*Task directions:* Images don't belong in the copy. Output the rest of the data exactly.

*Source material:*

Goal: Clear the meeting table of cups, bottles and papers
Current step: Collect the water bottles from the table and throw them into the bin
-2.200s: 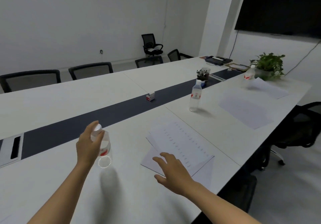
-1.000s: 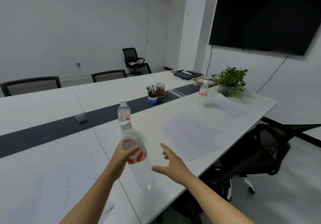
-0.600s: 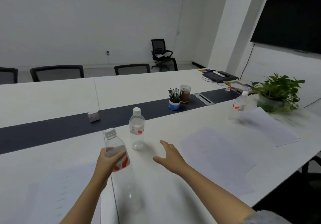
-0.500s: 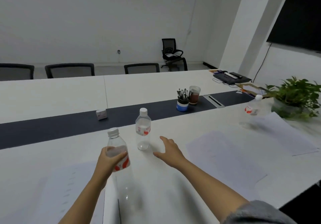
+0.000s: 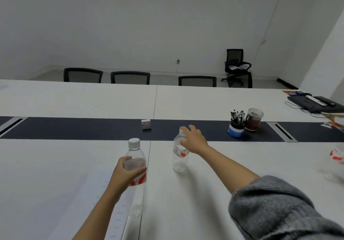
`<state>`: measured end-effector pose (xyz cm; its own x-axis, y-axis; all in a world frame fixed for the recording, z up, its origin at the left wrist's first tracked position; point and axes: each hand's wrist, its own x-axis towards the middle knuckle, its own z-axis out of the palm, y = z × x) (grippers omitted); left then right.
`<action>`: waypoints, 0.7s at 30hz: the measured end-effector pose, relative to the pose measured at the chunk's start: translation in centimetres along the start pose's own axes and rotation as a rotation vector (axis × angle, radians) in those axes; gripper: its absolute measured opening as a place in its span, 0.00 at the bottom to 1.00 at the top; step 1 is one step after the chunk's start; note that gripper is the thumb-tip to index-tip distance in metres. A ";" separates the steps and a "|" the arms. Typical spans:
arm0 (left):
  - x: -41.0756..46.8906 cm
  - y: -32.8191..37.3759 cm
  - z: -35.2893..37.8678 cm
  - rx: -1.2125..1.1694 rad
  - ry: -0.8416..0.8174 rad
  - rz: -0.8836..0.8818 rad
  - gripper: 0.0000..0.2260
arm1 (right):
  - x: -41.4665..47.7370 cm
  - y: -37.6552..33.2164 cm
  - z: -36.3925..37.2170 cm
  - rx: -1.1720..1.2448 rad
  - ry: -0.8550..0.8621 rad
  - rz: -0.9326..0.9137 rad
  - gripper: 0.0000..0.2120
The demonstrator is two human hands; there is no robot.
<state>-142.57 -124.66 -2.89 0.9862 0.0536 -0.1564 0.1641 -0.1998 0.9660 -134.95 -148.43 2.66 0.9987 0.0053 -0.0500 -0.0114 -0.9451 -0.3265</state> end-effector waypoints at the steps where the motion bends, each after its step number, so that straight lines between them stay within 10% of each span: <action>1: -0.1 0.0 -0.2 0.008 0.023 0.001 0.32 | 0.6 -0.1 0.1 -0.033 -0.014 -0.022 0.27; 10: 0.1 0.0 -2.3 -0.010 0.066 0.012 0.34 | 3.4 0.2 1.5 -0.163 -0.058 -0.100 0.22; 15: 0.0 1.0 -1.6 0.046 -0.204 0.018 0.48 | 1.4 1.3 1.7 0.081 -0.056 -0.096 0.17; 21: 0.8 3.5 1.3 0.375 -0.520 0.151 0.33 | -3.2 1.7 -3.6 0.430 0.007 -0.126 0.14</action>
<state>-141.18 -126.59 0.10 0.8650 -0.4623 -0.1949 -0.0731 -0.5005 0.8626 -137.98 -151.22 5.62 0.9939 0.1080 0.0213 0.0926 -0.7152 -0.6928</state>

*Task response:*
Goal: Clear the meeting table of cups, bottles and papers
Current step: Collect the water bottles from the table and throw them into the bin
-2.200s: 
-1.000s: 
-0.600s: 
-0.500s: 
+0.000s: 
`<state>`: measured end-effector pose (xyz cm; its own x-axis, y-axis; all in a world frame fixed for the recording, z up, its origin at the left wrist's first tracked position; point and axes: each hand's wrist, its own x-axis towards the middle knuckle, its own z-axis out of the palm, y = z × x) (grippers omitted); left then right.
`<action>`: waypoints, 0.7s at 30hz: the measured end-effector pose, relative to the pose measured at the chunk's start: translation in centimetres along the start pose's own axes and rotation as a rotation vector (axis × angle, radians) in those axes; gripper: its absolute measured opening as a place in its span, 0.00 at the bottom to 1.00 at the top; step 1 is one step after the chunk's start; note that gripper is the thumb-tip to index-tip distance in metres. A ";" separates the steps and a "|" the arms. Typical spans:
arm0 (left):
  - x: -41.0756..46.8906 cm
  - y: -32.8191..37.3759 cm
  - z: -35.2893..37.8678 cm
  - rx: -1.2125..1.1694 rad
  - ry: -0.8416..0.8174 rad
  - rz: -0.8836..0.8818 rad
  - gripper: 0.0000..0.2260
arm1 (right):
  - x: -41.4665..47.7370 cm
  - y: -37.6552..33.2164 cm
  - z: -36.3925..37.2170 cm
  - rx: -1.1720..1.2448 rad
  - ry: -0.8550..0.8621 rad
  - rz: -0.9326..0.9137 rad
  - gripper: 0.0000..0.2120
The demonstrator is two human hands; there is no robot.
<state>-142.57 -124.66 -2.89 0.9862 0.0536 -0.1564 0.1641 -0.1998 0.9660 -134.95 -148.43 2.66 0.9987 0.0053 -0.0500 -0.0114 -0.9451 -0.3265</state> end-effector waypoints at the steps where the motion bends, each after its step number, so that straight lines between them stay within 10% of each span: <action>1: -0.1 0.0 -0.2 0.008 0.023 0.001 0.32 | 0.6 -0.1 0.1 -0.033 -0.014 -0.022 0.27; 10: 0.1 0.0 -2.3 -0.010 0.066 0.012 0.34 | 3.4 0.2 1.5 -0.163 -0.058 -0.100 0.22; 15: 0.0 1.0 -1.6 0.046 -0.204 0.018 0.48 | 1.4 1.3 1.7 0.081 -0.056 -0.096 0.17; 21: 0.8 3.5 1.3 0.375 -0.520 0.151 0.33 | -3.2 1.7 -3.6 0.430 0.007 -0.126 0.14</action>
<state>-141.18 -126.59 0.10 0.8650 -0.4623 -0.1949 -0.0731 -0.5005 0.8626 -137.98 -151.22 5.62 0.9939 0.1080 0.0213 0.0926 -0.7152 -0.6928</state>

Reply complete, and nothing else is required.